## Work to be completed:
Could you copy every line of the data that contains "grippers"?

====== Data provided ======

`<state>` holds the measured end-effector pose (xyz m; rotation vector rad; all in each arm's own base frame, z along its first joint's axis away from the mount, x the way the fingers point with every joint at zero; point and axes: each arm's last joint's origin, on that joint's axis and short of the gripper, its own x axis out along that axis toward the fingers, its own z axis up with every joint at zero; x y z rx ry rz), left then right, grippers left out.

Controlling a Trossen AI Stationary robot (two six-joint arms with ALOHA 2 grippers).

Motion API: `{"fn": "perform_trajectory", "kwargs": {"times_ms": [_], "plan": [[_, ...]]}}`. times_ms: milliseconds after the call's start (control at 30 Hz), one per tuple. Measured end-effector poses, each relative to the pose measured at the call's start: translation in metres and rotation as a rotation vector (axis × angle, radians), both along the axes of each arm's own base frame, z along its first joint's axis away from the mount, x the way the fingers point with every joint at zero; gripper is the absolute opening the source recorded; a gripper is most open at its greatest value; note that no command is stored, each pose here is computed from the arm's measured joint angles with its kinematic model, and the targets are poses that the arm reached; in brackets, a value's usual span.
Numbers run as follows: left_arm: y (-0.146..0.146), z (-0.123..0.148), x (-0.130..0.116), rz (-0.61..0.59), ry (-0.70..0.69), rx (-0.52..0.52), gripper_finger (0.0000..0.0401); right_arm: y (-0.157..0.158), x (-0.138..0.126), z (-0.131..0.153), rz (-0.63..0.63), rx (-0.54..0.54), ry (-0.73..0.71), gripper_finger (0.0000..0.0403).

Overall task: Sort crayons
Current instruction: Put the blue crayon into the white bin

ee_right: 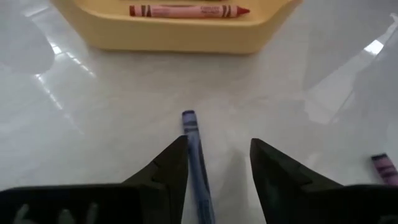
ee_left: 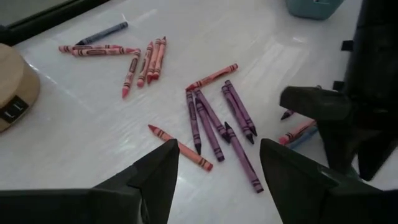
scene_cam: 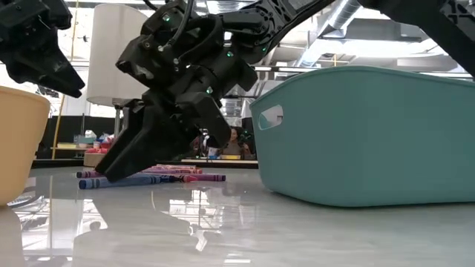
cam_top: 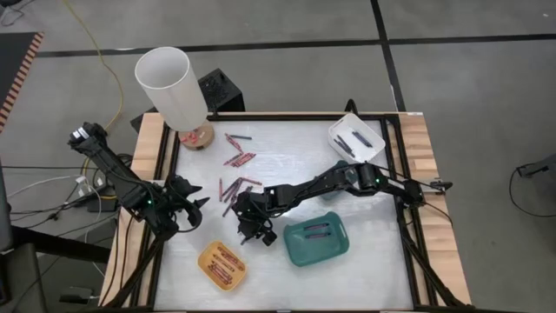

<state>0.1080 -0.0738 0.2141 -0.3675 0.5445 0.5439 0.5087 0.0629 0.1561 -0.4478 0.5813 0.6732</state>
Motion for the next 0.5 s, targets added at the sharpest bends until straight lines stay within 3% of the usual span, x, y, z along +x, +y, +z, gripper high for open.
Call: {"fn": "perform_trajectory", "kwargs": {"times_ms": [500], "plan": [[0.0, 0.0, 0.0, 0.004, -0.002, -0.002, 0.0215, -0.01, 0.002, -0.02, -0.011, 0.004, 0.057, 0.0159]]}}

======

## Result:
`<state>` holds the measured end-effector pose (xyz m; rotation vector rad; all in each arm's own base frame, z along its first joint's axis away from the mount, x the way the fingers point with every joint at zero; point and axes: each arm's last joint's origin, on that joint's axis and short of the gripper, its own x axis out along that axis toward the fingers, its own z axis up with every joint at zero; x y z rx ry rz), left then right, grippers left out.
Controlling a Trossen AI Stationary robot (two six-joint arms with ALOHA 2 grippers).

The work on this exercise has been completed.